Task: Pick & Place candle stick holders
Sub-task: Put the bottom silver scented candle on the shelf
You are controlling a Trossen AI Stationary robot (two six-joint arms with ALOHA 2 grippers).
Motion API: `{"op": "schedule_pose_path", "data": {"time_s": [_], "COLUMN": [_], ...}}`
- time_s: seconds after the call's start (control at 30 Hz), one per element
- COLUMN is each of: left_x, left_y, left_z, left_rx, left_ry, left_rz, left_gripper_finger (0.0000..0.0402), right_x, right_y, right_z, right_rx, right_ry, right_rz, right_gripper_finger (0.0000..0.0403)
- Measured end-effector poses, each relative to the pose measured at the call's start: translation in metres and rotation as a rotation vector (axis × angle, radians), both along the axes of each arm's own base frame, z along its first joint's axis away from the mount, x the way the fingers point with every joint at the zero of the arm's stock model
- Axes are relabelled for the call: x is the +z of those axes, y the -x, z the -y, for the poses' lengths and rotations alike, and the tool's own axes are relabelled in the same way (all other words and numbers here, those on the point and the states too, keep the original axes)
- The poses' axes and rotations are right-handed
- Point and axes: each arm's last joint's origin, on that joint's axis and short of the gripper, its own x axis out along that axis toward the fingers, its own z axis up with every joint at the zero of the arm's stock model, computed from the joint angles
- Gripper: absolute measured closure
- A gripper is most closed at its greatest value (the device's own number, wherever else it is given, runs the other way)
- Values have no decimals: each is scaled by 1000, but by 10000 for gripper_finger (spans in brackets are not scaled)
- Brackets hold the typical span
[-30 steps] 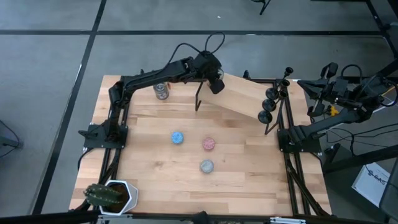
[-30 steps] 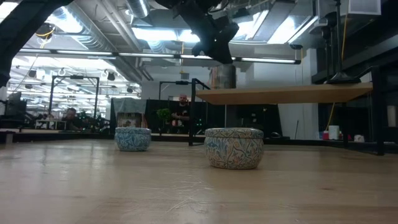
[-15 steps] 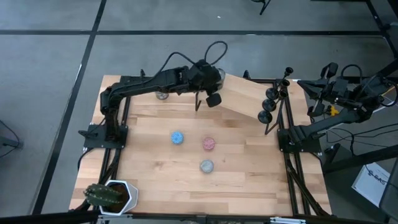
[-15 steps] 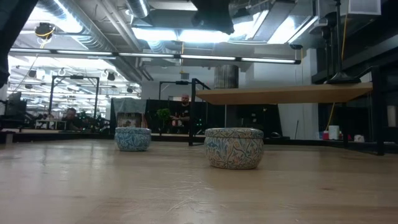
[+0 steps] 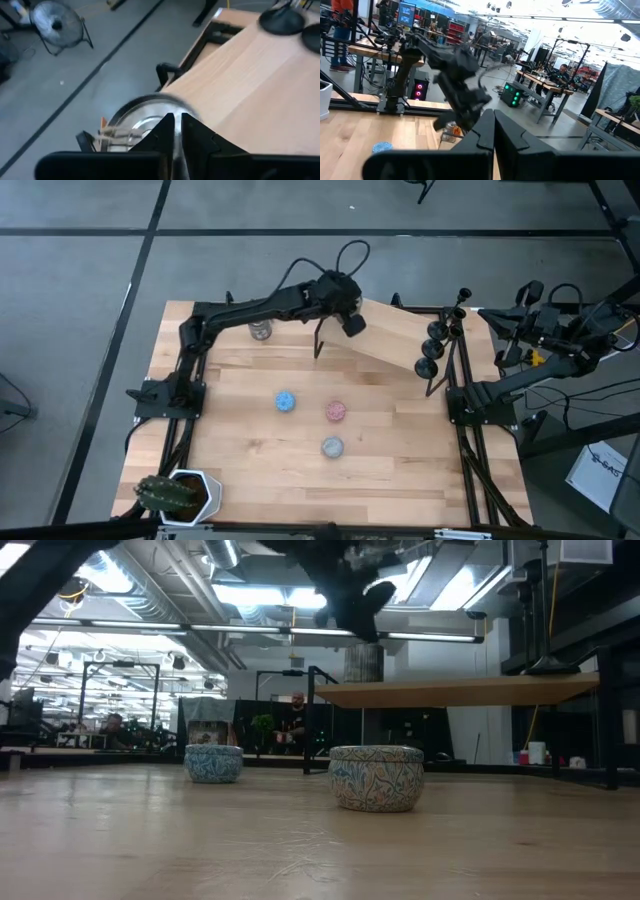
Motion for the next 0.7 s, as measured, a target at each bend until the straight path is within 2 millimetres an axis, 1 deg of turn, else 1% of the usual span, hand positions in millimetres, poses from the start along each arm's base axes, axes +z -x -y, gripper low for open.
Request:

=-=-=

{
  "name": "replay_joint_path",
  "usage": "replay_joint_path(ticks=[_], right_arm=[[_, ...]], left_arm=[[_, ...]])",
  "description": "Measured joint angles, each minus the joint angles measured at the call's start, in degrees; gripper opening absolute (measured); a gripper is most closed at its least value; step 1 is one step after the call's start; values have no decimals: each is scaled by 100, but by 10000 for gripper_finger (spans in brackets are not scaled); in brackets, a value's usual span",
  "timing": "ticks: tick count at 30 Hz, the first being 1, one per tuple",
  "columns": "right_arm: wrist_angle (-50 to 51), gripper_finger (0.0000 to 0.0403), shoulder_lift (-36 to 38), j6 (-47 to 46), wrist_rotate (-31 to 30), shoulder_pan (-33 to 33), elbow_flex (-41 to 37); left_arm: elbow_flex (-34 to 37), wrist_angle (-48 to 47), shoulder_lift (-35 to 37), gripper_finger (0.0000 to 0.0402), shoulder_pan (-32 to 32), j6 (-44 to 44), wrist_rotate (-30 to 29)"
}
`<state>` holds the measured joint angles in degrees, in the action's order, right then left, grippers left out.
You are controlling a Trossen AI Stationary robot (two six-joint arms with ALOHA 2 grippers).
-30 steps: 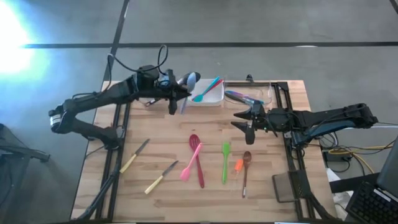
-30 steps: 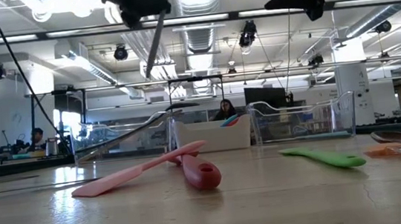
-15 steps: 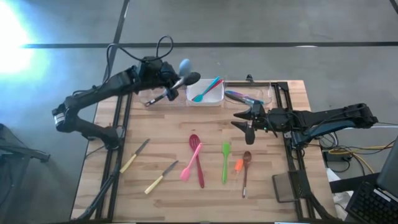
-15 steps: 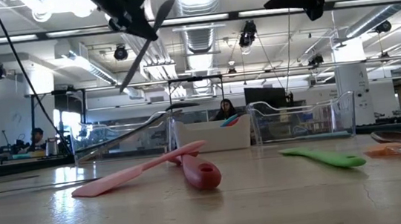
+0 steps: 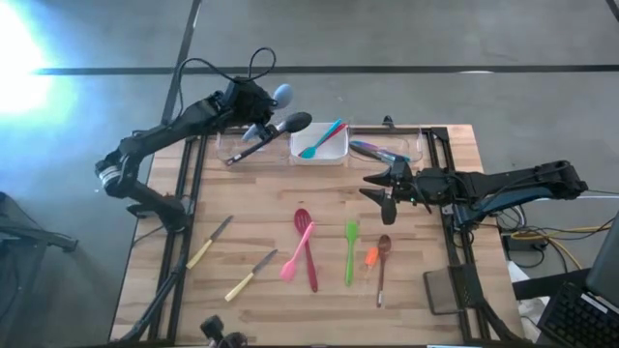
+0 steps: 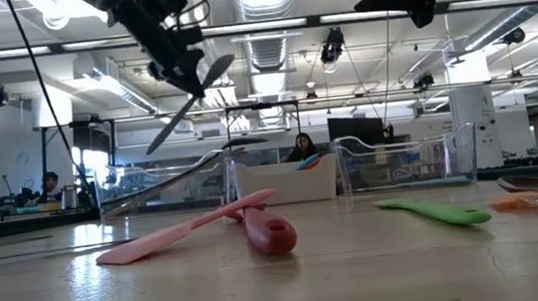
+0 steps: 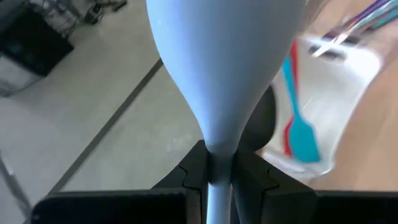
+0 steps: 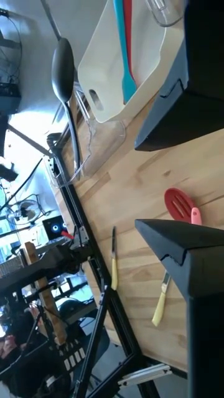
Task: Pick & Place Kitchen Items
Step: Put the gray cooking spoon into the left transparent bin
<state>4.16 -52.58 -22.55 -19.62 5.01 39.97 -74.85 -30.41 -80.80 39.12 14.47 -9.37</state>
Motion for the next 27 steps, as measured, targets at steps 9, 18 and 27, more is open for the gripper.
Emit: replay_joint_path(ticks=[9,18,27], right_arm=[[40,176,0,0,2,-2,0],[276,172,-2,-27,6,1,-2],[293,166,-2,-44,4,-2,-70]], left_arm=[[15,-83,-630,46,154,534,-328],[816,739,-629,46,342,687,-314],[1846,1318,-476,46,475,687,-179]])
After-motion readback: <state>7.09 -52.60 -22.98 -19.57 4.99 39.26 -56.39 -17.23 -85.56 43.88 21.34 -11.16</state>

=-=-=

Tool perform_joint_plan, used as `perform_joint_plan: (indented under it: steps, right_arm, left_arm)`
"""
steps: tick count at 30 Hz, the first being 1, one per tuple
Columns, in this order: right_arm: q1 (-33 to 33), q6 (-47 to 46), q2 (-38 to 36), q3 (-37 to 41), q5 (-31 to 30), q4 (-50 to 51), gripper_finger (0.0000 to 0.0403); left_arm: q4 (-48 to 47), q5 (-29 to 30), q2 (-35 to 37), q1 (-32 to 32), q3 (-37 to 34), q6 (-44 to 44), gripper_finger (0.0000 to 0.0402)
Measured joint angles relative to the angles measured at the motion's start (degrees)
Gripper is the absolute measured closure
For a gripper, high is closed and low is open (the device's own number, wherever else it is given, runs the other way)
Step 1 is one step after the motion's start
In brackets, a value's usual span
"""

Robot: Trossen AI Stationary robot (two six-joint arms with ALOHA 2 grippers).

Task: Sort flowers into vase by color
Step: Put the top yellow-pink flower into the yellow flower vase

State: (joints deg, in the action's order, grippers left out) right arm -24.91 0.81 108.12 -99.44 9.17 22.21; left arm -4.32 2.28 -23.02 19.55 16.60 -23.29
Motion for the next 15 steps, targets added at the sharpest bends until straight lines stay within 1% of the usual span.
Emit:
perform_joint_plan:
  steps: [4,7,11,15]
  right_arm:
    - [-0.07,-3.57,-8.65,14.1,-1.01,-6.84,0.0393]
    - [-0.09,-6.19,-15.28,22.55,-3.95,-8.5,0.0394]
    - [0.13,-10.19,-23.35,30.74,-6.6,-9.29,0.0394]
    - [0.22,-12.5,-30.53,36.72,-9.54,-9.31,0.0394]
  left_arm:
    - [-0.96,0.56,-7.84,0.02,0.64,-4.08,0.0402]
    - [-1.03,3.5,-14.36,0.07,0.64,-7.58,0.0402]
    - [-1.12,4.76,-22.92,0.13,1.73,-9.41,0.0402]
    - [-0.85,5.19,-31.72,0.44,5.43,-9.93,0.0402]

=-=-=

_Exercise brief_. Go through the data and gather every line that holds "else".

_Expected answer_.
- A gripper is most closed at its greatest value (the device's own number, wherever else it is given, runs the other way)
Motion for the next 0.7 s, as measured, a target at each bend until the straight path is within 2 millimetres an axis, 1 deg of turn, else 1% of the usual span, hand positions in millimetres, poses from the start along each arm's base axes, axes +z -x -y, gripper low for open.
For a gripper, high is closed and low is open (the device's own number, wherever else it is given, runs the other way)

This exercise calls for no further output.